Abraham Pasternak - August 13, 1984

Effects of Experience

Let me ask you something about uh, your life after again. Up to now um, are you regularly affected by your experiences during the war?

I am.

How? Tell me. You said when you hear German words that you're right back there. Are there any other times?

Flashes come through, flashes come through, I mean, about my experiences. I still have dreams. And somehow, one way or another, whenever I have a conversation with or I talk to many of the, the people that I know, my friends and the survivors, we always seem to be ending up in talking about a concentration camp. Somehow the conversation comes up.
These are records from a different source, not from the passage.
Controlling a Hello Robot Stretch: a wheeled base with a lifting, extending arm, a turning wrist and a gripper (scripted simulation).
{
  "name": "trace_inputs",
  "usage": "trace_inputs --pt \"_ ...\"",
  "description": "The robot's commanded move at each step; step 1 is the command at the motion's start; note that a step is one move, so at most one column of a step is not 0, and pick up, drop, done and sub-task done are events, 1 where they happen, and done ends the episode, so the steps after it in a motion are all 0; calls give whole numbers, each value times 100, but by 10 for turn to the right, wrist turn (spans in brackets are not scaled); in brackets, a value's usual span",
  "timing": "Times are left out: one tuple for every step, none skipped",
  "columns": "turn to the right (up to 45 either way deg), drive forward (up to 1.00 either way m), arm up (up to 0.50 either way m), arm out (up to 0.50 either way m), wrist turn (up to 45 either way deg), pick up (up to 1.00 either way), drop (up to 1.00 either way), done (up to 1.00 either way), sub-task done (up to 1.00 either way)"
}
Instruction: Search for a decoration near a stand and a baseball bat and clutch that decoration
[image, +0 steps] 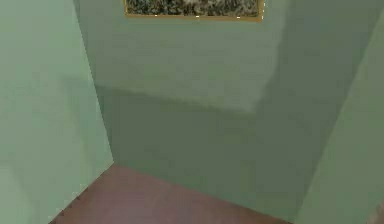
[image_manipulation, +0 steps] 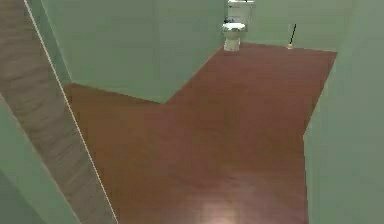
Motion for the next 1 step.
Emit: trace_inputs --pt "450 0 0 0 0 0 0 0 0"
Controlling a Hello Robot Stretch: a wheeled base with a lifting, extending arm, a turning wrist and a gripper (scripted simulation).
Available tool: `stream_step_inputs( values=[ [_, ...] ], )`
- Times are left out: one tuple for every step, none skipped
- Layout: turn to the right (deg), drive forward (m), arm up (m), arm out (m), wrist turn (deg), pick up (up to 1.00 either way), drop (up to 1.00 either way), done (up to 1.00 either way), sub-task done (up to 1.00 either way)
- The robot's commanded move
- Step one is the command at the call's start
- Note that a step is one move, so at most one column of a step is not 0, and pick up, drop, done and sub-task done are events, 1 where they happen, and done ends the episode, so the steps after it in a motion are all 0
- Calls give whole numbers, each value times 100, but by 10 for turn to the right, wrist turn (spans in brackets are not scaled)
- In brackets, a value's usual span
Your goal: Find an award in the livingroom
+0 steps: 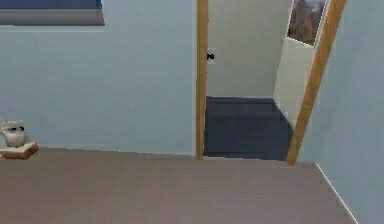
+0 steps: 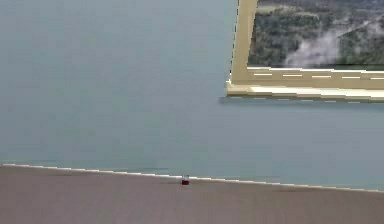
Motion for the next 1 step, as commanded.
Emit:
stream_step_inputs(
  values=[
    [0,15,0,0,0,0,0,0,0]
  ],
)
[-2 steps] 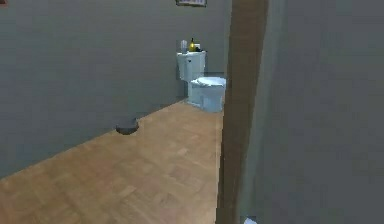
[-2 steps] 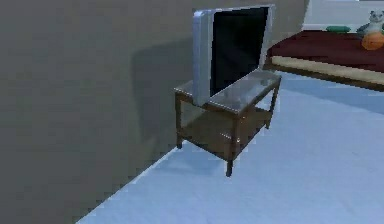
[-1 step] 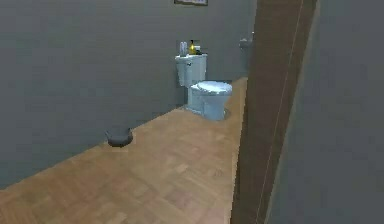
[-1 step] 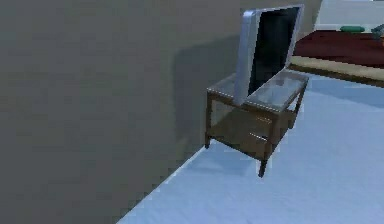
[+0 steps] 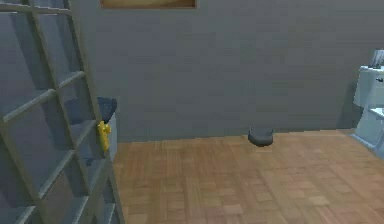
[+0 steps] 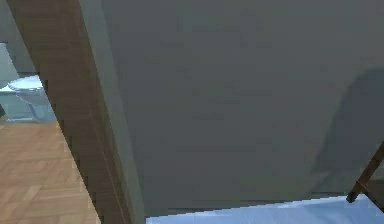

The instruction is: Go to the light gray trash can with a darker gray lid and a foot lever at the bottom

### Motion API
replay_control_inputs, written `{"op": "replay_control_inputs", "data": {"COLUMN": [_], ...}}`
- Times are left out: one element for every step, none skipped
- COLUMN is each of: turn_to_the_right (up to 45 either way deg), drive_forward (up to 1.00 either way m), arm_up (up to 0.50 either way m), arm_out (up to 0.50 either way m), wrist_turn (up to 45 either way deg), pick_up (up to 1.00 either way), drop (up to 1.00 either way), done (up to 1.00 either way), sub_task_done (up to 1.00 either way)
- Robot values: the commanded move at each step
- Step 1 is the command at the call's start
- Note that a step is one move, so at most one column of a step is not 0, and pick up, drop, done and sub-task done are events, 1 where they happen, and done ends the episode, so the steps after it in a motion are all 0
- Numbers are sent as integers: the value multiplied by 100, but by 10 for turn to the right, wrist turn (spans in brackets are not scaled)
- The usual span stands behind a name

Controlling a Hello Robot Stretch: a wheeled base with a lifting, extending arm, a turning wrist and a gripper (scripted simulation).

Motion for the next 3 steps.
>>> {"op": "replay_control_inputs", "data": {"turn_to_the_right": [-60,0,-30], "drive_forward": [0,100,0], "arm_up": [0,0,0], "arm_out": [0,0,0], "wrist_turn": [0,0,0], "pick_up": [0,0,0], "drop": [0,0,0], "done": [0,0,0], "sub_task_done": [0,0,0]}}
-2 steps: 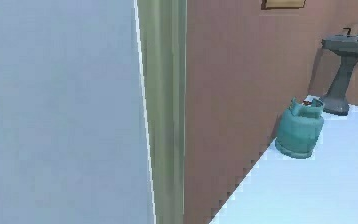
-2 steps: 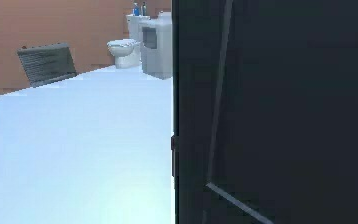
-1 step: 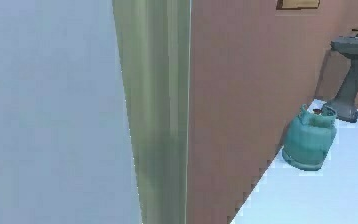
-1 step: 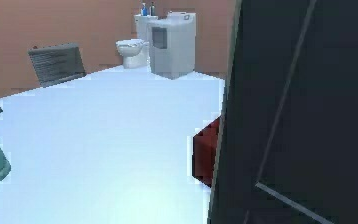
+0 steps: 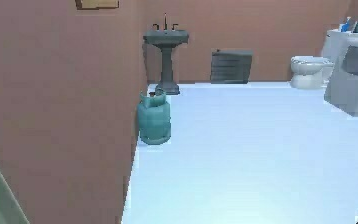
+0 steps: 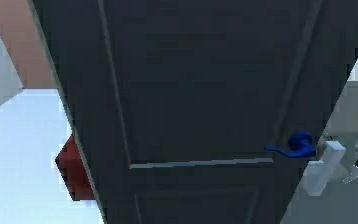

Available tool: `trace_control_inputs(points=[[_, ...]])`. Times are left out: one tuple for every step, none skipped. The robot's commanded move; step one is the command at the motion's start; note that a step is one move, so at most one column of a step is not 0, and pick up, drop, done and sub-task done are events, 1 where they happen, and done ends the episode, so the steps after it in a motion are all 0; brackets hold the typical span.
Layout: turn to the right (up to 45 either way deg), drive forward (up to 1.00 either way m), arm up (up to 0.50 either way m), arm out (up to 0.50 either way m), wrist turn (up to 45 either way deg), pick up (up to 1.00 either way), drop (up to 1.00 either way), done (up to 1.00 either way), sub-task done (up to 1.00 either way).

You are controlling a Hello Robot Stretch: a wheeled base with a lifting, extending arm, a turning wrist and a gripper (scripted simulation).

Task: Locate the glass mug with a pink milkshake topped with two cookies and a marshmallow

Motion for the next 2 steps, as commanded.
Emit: trace_control_inputs(points=[[45.0, 0.00, 0.00, 0.00, 0.0, 0.00, 0.00, 0.00, 0.00], [42.0, 0.00, 0.00, 0.00, 0.0, 0.00, 0.00, 0.00, 0.00]])
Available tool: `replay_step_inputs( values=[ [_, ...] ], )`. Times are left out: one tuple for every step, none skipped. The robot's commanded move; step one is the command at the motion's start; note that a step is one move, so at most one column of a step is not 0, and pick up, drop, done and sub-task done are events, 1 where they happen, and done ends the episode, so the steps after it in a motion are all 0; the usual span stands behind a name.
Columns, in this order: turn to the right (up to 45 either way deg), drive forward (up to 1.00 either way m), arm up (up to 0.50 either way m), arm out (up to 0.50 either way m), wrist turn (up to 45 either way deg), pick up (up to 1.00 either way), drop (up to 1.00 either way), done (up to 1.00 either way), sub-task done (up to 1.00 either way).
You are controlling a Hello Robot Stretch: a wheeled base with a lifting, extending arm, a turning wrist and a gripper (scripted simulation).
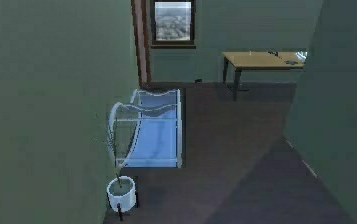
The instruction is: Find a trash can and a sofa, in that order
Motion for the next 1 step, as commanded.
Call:
replay_step_inputs(
  values=[
    [0.0, 0.45, 0.0, 0.0, 0.0, 0.0, 0.0, 0.0, 0.0]
  ],
)
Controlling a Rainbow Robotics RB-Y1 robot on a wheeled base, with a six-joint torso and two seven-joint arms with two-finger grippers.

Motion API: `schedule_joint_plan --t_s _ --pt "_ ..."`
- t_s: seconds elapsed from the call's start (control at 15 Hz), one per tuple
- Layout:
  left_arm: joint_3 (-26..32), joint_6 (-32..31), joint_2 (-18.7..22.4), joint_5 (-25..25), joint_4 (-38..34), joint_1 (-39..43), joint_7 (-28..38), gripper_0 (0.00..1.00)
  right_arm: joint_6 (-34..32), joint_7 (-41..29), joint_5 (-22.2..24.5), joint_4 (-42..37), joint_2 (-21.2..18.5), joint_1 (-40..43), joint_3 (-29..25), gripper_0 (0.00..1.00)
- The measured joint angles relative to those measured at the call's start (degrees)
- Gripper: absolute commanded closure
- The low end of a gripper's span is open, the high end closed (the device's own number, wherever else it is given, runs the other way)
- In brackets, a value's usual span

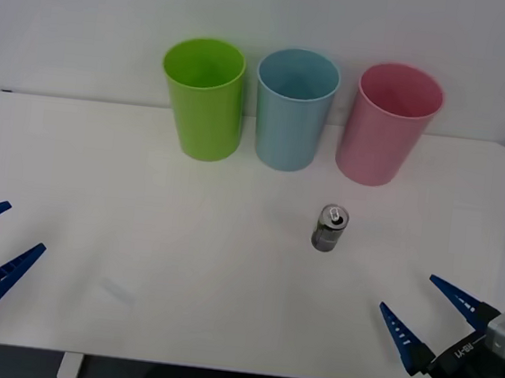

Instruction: Grasp the object on the table and drop it into the matching bin: aluminum can to the light blue bin, PET bottle to the pink bin.

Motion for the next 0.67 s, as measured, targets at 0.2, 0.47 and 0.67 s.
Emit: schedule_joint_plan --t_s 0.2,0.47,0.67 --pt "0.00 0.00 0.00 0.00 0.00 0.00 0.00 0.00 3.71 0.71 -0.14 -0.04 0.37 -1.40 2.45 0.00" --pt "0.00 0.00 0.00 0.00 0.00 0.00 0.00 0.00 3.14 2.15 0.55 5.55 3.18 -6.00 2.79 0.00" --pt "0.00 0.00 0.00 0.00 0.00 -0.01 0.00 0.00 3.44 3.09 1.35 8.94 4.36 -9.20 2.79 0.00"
What are your dreams like?

First of all the dreams is about my brother. I know, I feel in the dream that he is alive and if you're alive, why don't you come home? My brother was a very religious young man. He was a very well learned man. And uh, I am sure had he been alive today, he would have stuck to the religion as, as, as he was, as, as a child. I was uh, after the war, I have changed. I come from a religious family, I went to the yeshivas, I ate traif, I smoked on Shabbos, but I felt uncomfortable with it. I was very uncomfortable with it. I was very uncomfortable with it. Every time I used to go by a synagogue, it used to hurt me, on Shabbos. So, why am I doing that? If it hurts, why am I doing that? I've been fighting with myself, for I don't know how many years. So finally, one day I've decided, I've had enough of it. So I reverted back, I mean, to... I said, this is not my life. I was raised differently. What happened in the concentration camp... I don't know, maybe God does things that we don't understand. I used to question, I mean, going through what I went through and survive it. Little did I know when I was in the concentration camp that thirty years later I am going to go to the schools and tell 'em about, about my experiences, in English, in the United States. Who has ever dreamt of something like that?

Why do you do it?

Why do I do it? I do it because, I don't want... It's enough that I have suffered, it's enough that my generation paid for it. I feel that these future generations are much better people, they are much kinder to one another. Why are you doing it? Why are you going through, I mean, asking all of us, I mean, there's how many, I don't know how many people you have interviewed. But there's a different type of a person right now. It's a kind... People are kinder to one another. I live in a country right now where, where the people are nice. People feel for one another. And I don't want, God forbid, for these people to suffer like that. And maybe that is why I survived, because I am supposed to go out there and tell the people that don't let any bigot do what that guy did in Germany or what the Nazis did in Germany.

I think that's a good place to stop. Thank you. ?? ?? ?? ??